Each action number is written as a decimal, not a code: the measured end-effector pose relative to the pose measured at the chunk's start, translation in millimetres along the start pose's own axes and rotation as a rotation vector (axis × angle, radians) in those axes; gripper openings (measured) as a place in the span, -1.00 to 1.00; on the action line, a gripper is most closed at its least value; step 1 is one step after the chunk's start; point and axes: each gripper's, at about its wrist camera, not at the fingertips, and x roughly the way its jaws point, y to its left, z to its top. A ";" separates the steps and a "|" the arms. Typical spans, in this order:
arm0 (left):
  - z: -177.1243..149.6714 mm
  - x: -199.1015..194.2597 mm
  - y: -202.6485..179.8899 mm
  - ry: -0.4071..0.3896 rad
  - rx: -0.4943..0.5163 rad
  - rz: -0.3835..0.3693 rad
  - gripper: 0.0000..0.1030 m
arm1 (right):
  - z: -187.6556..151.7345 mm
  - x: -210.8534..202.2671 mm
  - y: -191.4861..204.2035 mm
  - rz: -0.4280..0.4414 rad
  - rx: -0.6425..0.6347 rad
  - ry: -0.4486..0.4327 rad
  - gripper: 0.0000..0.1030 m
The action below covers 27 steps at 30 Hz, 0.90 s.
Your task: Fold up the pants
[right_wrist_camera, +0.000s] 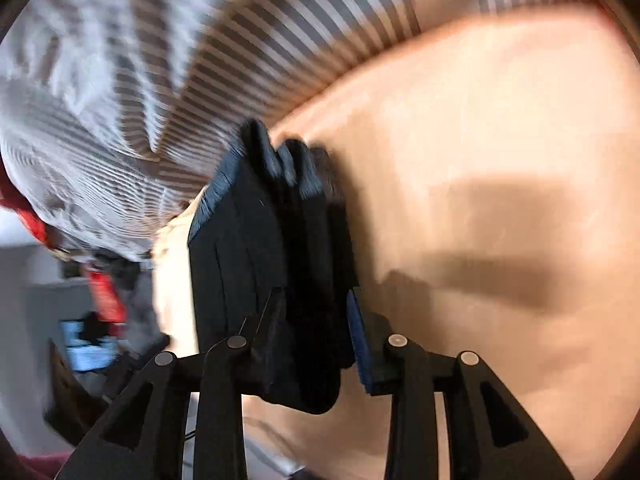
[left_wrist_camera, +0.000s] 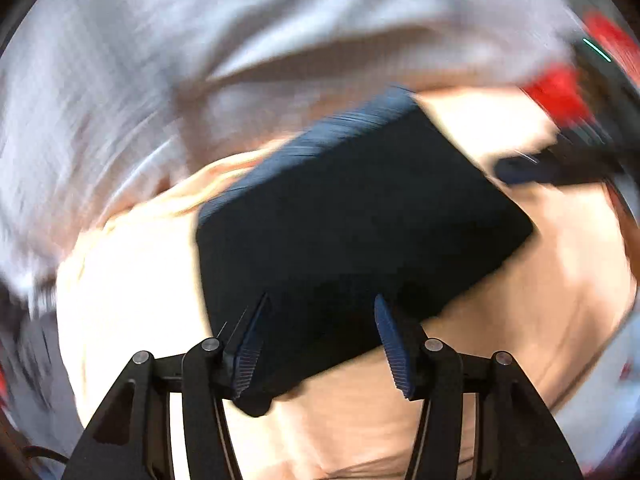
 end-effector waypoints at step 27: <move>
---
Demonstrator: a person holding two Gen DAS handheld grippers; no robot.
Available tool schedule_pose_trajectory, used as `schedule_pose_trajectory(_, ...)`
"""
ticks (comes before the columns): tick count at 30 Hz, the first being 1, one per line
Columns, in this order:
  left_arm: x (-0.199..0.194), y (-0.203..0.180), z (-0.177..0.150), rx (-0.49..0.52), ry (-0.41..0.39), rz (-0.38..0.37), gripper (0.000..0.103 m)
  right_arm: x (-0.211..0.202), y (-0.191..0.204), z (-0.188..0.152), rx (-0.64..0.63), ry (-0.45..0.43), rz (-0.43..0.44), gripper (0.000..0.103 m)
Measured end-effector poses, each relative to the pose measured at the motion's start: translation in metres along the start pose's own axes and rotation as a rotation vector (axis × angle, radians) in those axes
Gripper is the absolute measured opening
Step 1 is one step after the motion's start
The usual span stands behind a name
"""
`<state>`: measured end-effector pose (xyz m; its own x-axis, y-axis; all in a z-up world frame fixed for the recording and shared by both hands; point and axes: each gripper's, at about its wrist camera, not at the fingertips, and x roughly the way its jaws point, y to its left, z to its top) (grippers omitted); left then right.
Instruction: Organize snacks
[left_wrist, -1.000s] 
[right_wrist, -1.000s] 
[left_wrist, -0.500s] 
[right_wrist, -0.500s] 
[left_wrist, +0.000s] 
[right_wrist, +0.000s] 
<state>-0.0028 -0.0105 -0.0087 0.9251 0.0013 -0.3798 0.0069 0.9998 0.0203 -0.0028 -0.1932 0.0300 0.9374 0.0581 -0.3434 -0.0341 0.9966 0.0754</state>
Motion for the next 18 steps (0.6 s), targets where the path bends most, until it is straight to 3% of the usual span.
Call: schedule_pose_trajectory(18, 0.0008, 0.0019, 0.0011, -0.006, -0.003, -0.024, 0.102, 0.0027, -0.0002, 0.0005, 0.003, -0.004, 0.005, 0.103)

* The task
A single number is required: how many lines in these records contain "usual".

* Task result
2